The culture code for America is DREAM.
Dreams have driven this culture from its earliest days. The dream of explorers discovering the New World. The dream of pioneers opening the West. The dream of the Founding Fathers imagining a new form of union…The dream of immigrants coming to a land of hope. The dream of a new group of explorers landing safely on the moon…We created Hollywood and Disneyland and the Internet to project our dreams out into the world. We are the product of dreams and we are the makers of dreams.
(sounds nice, right?)
Our notion of abundance is a dream: it is the dream of limitless opportunity that we believe is synonymous with being American. Our need for constant movement is the expression of a dream in which we can always do more, always create and accomplish.

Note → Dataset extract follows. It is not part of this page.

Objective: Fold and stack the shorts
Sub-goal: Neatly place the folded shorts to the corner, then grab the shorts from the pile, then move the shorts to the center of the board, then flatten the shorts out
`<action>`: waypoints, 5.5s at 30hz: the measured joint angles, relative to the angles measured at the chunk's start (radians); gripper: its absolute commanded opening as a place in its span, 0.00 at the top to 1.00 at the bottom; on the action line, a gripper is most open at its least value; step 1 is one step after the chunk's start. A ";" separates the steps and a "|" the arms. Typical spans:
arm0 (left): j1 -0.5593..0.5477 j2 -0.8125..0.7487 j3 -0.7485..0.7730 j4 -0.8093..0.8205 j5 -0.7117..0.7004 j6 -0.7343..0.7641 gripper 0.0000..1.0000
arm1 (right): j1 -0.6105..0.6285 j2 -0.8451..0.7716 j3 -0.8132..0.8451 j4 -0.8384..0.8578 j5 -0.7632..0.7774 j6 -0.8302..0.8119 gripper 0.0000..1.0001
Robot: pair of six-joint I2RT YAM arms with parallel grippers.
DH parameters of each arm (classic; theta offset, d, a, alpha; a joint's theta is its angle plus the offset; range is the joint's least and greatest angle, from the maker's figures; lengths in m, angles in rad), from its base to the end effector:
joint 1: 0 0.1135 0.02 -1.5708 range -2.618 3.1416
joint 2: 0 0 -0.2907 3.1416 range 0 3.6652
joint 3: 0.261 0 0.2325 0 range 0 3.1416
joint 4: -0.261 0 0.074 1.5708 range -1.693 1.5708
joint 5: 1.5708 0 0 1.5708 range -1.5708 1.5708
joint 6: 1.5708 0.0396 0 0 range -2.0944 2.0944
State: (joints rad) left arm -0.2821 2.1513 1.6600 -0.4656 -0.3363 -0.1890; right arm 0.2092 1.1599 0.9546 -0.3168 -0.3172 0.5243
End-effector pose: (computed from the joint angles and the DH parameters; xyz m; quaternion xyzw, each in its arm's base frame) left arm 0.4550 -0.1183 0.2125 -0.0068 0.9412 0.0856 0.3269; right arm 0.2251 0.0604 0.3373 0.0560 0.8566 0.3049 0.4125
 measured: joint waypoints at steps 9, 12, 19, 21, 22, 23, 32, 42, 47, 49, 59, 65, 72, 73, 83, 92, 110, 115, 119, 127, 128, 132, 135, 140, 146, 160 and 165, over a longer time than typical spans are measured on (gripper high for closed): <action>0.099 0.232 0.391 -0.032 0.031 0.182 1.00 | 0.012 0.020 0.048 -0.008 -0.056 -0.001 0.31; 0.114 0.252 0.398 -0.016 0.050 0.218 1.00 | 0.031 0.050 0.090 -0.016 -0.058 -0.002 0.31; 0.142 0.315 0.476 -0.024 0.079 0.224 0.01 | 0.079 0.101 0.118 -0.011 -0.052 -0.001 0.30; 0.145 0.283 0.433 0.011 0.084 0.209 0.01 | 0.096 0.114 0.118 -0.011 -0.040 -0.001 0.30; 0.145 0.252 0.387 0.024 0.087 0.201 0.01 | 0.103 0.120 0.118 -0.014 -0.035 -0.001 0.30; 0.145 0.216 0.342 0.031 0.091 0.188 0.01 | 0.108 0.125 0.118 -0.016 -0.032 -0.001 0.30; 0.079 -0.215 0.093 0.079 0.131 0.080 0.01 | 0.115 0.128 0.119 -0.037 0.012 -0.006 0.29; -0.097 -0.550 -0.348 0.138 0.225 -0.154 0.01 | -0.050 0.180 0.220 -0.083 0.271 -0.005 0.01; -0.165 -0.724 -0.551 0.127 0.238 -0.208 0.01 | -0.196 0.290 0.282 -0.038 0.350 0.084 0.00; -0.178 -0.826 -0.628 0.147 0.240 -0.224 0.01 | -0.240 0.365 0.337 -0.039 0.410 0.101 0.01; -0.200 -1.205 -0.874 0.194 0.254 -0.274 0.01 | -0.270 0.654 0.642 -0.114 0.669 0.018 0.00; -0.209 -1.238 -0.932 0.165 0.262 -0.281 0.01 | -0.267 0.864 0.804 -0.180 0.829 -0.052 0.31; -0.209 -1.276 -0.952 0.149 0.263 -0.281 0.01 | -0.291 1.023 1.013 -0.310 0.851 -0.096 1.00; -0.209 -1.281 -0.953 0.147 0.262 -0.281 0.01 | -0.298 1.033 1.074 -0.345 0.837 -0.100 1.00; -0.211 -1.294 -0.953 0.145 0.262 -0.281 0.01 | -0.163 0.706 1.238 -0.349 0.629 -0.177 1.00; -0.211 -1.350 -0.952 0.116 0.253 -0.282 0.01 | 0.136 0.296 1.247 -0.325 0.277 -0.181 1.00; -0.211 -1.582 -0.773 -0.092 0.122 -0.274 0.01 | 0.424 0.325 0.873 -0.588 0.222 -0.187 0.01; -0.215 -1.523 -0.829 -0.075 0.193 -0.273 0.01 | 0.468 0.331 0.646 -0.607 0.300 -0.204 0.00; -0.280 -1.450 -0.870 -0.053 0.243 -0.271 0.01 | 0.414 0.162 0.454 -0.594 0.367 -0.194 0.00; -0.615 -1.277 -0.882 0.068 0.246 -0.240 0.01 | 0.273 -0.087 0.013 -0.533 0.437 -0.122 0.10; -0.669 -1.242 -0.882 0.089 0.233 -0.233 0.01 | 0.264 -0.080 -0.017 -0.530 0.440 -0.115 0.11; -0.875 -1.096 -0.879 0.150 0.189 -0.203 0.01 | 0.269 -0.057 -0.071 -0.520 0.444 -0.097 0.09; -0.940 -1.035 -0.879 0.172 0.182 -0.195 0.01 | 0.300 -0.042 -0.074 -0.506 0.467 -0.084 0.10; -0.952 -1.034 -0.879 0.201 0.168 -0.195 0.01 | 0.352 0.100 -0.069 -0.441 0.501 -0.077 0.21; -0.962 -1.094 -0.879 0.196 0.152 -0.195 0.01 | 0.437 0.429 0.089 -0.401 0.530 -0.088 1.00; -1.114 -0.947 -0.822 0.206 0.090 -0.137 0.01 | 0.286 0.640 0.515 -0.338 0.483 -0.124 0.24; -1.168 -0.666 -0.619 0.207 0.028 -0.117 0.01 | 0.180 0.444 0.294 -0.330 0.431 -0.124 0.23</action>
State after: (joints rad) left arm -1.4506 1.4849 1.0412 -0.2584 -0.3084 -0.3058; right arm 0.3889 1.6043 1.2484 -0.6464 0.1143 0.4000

The culture code for France is IDEA.
Raised on stories of great French philosophers and thinkers, French children imprint the value of ideas as paramount and refinement of the mind as the highest goal.
The culture code for Germany is ORDER.
Over many generations, Germans perfected bureaucracy in an effort to stave off the chaos that came to them in wave after wave, and Germans are imprinted early on with this most powerful of codes.
And the culture code for Italy is…QUALITY.
Originally, I thought it would be BEAUTY. Not only is Italy such a beautiful country, but it has a history of being a patron of the arts, its architecture is likewise beautiful, and even the bella figura—literally “beautiful figure,” or a good impression—has to do with attractive outside appearances.
But then I thought about the leading value in the work of wine producers, cheese makers, independent shop owners, and humble restaurateurs. They are focused on quality. Time and again, Italians take the slow path, perhaps the less lucrative path, all in the pursuit of upholding their standards for high quality.
In all of my winemaker interviews I’ve seen this, as well as in the many food producer stories I experienced first-hand with UNISG and—since, of course, the Slow Food University took us to places that exemplify high quality and the Slow Food philosophy—even in the simple farmers’ markets in town.
Alessandro Rivetto, a Barolo and Barbaresco wine producer, says he follows his grandfather’s advice to always make piccole cose di grande qualità: “Little things of great quality.” When I visited Cantine Garrone in the north of Piemonte, a winery cooperative that strives to keep the old ways of vineyard cultivation alive, I was told that the farmers “Treat their vineyards like gardens” and take personal pride in their grape quality—and they are not doing this hard manual work for money, but to preserve a way of life. These are just two examples of many.
Ask any Italian, from north to south, and they’ll tell you their region has the best of anything. After visiting family, they will inevitably return home weighed down with the “best quality” tomatoes, cheese, wine, salumi, etc. As kids, they are brought up eating what they are assured is of the best quality, and their taste buds are attuned to what they believe is best.
Italy itself has tapped into this ideal and has practically branded their country with Made In Italy exports.
To step out of my food and wine box with examples: In a country where people do not move far from their birthplace and where homes are much smaller than in the US, Italy is not a throw-away culture. Italians are focused on fewer things—they aren’t voracious consumers—but of buying items of higher quality. This often translates to name brands. Sure, name brands are about the prestige; but they’re also acknowledged as being of high quality.